In 1966, Raye led Michigan State to a Big Ten title, a Rose Bowl victory and a national championship. The highlight of the 1966 season was a game against Notre Dame, at the time the No. 2 ranked team behind Michigan State. It was Michigan State’s integrated team against a Notre Dame team that had one Black player, Allan Page. The game ended in a 10-10 tie.

That 1966 team was the beginning of a blast that would shatter the wall that kept talented Black athletes out of predominantly white universities. To think that 60 years ago, Mahomes and Hurts likely would not have been recruited by their respective universities: Texas Tech, Alabama and Oklahoma.

What’s intriguing about the action segments of the Raye documentary is that, while the footage is nearly 60 years old, Raye’s style of play — his mobility, and ability to run and throw — reflects the current style of quarterback play that will be on display on Sunday by Hurts and Mahomes. Raye was ahead of his time.

“That style of play has expanded the game because they’re no longer looking for the 6-foot-4, 220-pound, strong, rifle-arm guy [with] blond hair, blue eyes,” Raye said. “They’re looking for the guys who have the throwing ability and the off-schedule ability to extend plays.

“These two guys [Hurts and Mahomes] are the epitome of that.”

But in 1966 and for decades later, that style of play was rejected by the NFL, and Raye was one of hundreds of talented Black athletes whose dreams of playing quarterback were dashed.

In a 2019 interview, Raye told me that he would have gone to Tennessee State University but declined because of Eldridge Dickey, who would have a legendary college career as a quarterback at TSU. In 1968, Dickey was drafted in the first round by the Oakland Raiders, ahead of Alabama’s Ken Stabler, becoming the first African American quarterback to be drafted in the first round.

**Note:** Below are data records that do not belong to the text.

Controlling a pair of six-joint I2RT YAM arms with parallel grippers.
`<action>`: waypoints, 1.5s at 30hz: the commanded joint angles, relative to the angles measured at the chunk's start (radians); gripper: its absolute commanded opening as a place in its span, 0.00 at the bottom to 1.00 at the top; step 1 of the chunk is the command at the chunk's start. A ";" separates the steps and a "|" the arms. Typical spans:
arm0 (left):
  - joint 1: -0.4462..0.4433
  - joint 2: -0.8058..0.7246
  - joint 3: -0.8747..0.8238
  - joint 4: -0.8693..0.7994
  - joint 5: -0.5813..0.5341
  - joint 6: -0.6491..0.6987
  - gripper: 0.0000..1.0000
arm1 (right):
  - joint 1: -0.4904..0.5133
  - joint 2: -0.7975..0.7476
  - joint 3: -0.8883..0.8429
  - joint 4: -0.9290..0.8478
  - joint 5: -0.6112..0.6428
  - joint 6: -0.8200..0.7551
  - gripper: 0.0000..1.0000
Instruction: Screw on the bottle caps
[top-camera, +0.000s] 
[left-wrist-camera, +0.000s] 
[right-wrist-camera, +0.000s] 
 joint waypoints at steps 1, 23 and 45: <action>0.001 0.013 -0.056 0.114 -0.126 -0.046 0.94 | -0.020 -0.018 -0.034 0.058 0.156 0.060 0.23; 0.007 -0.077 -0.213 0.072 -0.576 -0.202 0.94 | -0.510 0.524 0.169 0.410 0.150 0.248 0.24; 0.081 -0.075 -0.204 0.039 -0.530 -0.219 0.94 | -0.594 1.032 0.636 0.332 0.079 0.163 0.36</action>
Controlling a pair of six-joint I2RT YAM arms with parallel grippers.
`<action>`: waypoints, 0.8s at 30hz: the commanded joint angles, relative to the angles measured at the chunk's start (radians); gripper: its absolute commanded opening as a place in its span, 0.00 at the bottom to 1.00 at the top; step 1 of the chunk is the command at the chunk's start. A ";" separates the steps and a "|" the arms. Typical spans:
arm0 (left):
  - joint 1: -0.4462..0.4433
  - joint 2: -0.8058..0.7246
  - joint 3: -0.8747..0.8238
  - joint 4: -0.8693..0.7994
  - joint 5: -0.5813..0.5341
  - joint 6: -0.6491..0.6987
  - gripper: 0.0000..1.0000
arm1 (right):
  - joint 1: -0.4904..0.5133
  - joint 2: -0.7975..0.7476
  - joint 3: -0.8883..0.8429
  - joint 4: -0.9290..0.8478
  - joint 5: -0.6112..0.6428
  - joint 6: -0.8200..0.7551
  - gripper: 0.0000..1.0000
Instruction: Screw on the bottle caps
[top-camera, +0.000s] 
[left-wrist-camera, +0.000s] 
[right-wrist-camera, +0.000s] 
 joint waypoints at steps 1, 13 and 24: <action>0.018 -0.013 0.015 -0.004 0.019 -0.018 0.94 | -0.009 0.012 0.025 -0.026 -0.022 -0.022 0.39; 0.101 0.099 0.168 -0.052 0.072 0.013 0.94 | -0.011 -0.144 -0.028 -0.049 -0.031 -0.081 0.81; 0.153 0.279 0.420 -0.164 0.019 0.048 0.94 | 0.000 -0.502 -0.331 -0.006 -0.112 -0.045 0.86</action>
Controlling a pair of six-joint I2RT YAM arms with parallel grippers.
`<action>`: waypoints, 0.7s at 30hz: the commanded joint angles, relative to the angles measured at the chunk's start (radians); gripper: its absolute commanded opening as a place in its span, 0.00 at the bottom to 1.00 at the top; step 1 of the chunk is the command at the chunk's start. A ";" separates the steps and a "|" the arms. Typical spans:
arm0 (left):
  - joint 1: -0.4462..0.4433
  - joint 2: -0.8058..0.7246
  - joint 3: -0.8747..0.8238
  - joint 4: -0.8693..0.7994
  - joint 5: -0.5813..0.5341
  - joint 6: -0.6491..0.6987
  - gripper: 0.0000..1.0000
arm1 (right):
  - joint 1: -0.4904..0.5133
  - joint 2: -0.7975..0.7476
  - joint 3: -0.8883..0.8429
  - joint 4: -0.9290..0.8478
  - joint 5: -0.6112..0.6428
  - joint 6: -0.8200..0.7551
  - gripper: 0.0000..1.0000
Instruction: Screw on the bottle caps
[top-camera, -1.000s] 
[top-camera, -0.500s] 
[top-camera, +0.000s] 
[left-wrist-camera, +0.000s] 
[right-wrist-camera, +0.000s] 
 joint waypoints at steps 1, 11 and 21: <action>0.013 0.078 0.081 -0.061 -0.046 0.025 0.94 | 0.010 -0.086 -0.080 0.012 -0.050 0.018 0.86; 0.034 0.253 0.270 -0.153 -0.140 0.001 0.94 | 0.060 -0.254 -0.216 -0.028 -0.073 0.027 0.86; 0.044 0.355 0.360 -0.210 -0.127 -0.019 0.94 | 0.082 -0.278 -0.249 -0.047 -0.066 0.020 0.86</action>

Dickey was switched to wide receiver. Raye was drafted in the 16th round by the Los Angeles Raiders and was switched to defensive back before reporting to training camp.

For all of the history he made and represents, Raye stood on the shoulders of giants as well. In 1960, six years before Raye led Michigan State to a national title, Sandy Stephens, an African American quarterback at the University of Minnesota, led that school to a national title and a Rose Bowl victory. Stevens became the first Black All-American quarterback.

Raye was my introduction to Black quarterbacks because I was playing high school football at the time and Raye’s Michigan State team was a powerhouse, one of the best college football teams in the nation.

Raye was preceded at Michigan State by Willie Thrower, who became the first African American quarterback to play in the Big Ten in 1950. In 1952, Thrower was an integral part of Michigan State’s national championship team. Thrower was also one of the first African Americans to play quarterback in the NFL’s modern era. He played for the Chicago Bears in 1953.

The point is that everyone stands on someone’s shoulders. On this historic week, as Hurts and Mahomes prepare to make history, Raye said that he was honored to have played a role. As the theater emptied on Wednesday, I asked Raye about the significance of two Black quarterbacks facing each other for the first time in a Super Bowl.

“Sunday is the culmination of a life of denials come full circle,” he said. “Blacks being given the opportunity and showing what can be accomplished, I wasn’t sure I was going to see that in my professional lifetime.”

William C. Rhoden, the former award-winning sports columnist for The New York Times and author of Forty Million Dollar Slaves, is a writer-at-large for Andscape.